■ **PROBLEM REQUIREMENTS**: Check each line of the listing for the string "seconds". Copy those where it appears.

■ **DATA EXTRACT**:
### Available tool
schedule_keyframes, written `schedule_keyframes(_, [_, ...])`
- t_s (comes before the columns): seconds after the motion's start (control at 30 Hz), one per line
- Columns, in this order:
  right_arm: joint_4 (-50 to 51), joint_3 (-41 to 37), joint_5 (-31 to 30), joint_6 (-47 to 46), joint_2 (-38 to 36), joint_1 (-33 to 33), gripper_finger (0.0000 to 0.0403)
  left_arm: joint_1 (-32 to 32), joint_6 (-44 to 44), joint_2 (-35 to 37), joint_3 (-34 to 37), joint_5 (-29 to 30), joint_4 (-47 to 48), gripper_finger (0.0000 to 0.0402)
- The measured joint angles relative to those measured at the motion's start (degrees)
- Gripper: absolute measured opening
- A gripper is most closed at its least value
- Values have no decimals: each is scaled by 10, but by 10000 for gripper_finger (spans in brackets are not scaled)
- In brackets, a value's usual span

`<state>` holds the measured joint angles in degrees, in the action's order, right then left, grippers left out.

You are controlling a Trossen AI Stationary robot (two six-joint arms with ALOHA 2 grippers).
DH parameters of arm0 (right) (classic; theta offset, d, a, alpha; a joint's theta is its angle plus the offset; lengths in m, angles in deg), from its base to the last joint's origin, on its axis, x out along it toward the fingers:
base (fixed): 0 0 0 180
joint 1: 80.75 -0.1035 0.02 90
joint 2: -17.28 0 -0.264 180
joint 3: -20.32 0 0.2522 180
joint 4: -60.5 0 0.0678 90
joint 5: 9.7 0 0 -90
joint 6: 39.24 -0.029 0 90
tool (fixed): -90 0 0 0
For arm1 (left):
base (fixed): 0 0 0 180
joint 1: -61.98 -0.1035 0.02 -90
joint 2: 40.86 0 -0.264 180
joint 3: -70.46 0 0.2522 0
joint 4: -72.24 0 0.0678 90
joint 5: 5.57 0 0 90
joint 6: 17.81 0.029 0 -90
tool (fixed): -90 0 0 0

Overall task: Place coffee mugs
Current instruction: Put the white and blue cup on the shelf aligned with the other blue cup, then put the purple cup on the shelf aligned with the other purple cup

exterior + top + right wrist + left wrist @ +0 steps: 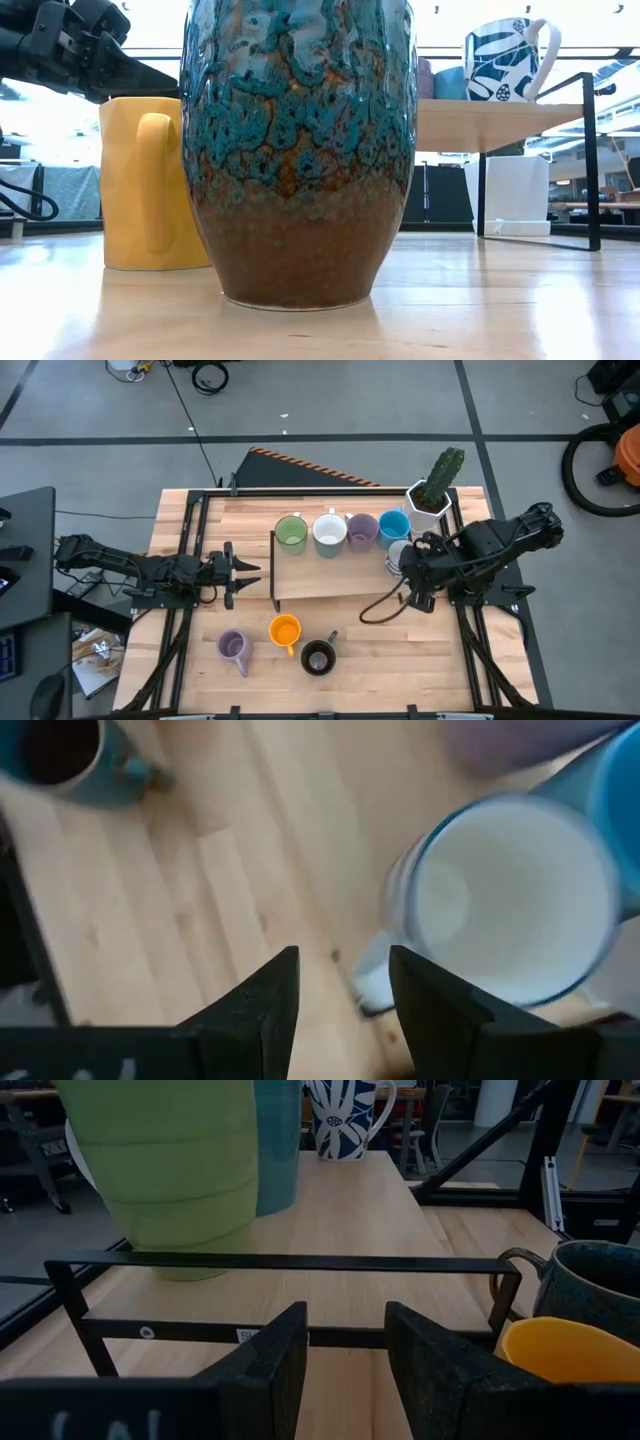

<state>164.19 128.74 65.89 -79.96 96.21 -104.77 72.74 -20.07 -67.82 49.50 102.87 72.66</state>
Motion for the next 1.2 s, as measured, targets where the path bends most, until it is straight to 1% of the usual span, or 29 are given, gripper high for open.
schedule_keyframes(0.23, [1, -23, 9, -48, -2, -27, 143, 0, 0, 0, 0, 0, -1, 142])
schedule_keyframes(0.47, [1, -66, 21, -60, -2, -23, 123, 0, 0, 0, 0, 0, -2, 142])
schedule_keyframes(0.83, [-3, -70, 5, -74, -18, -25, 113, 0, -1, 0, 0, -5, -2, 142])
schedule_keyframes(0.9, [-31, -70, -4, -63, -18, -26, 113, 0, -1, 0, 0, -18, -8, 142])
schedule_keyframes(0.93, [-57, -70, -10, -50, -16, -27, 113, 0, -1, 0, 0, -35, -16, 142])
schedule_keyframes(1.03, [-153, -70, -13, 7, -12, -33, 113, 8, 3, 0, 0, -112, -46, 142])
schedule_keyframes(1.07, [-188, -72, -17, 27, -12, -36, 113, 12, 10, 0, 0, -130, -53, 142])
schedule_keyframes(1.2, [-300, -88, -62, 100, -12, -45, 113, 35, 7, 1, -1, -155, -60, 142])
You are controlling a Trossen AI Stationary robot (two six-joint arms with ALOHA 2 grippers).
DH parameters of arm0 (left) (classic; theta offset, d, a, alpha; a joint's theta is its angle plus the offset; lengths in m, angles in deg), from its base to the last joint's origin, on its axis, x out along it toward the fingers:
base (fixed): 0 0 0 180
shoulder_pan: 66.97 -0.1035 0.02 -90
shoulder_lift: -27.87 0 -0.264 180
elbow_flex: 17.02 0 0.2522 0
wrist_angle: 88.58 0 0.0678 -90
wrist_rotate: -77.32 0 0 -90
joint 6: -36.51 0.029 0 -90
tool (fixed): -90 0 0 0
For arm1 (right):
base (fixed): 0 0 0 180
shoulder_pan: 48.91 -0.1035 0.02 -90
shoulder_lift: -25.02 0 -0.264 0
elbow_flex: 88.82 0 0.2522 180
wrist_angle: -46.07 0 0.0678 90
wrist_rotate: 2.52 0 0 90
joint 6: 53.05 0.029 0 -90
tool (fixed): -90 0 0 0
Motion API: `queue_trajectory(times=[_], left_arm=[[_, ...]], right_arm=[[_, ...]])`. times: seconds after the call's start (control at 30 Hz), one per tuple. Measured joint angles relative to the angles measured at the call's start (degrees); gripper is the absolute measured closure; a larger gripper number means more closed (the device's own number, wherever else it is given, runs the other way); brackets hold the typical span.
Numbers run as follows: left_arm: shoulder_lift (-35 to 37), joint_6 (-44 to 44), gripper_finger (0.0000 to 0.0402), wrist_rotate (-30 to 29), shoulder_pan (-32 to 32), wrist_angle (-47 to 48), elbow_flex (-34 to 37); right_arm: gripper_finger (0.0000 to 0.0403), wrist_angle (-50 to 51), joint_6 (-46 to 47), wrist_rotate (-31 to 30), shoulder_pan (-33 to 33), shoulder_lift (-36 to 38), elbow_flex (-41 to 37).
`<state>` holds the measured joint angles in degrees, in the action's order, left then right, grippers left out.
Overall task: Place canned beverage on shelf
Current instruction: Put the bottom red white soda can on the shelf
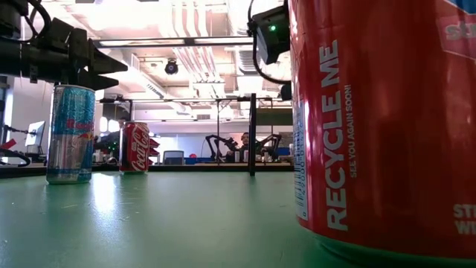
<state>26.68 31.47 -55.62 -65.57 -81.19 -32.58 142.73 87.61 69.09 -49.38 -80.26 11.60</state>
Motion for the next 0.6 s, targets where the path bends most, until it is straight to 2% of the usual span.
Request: queue_trajectory(times=[0.1, 0.4, 0.6], left_arm=[[0.0, 0.0, 0.0078, 0.0, 0.0, 0.0, 0.0], [0.0, 0.0, 0.0078, 0.0, 0.0, 0.0, 0.0], [0.0, 0.0, 0.0078, 0.0, 0.0, 0.0, 0.0]], right_arm=[[0.0003, 1.6, -3.1, -3.7, -1.5, 1.1, 0.0], [0.0003, 3.8, -14.5, -25.7, -11.7, 1.4, -1.4], [0.0003, 3.6, -12.7, -34.3, -18.2, 1.4, -6.3]])
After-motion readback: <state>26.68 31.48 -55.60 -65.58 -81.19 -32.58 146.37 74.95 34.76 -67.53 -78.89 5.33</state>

■ **TASK SOLUTION**:
- t_s (comes before the columns): seconds after the motion's start (control at 30 Hz), one per line
Motion API: `queue_trajectory(times=[_], left_arm=[[_, ...]], right_arm=[[_, ...]])`. times: seconds after the call's start (control at 30 Hz), one per tuple. Measured joint angles relative to the angles measured at the call's start (degrees); gripper is the absolute measured closure; a larger gripper number means more closed (the device's own number, wherever else it is given, runs the other way); brackets hold the typical span.

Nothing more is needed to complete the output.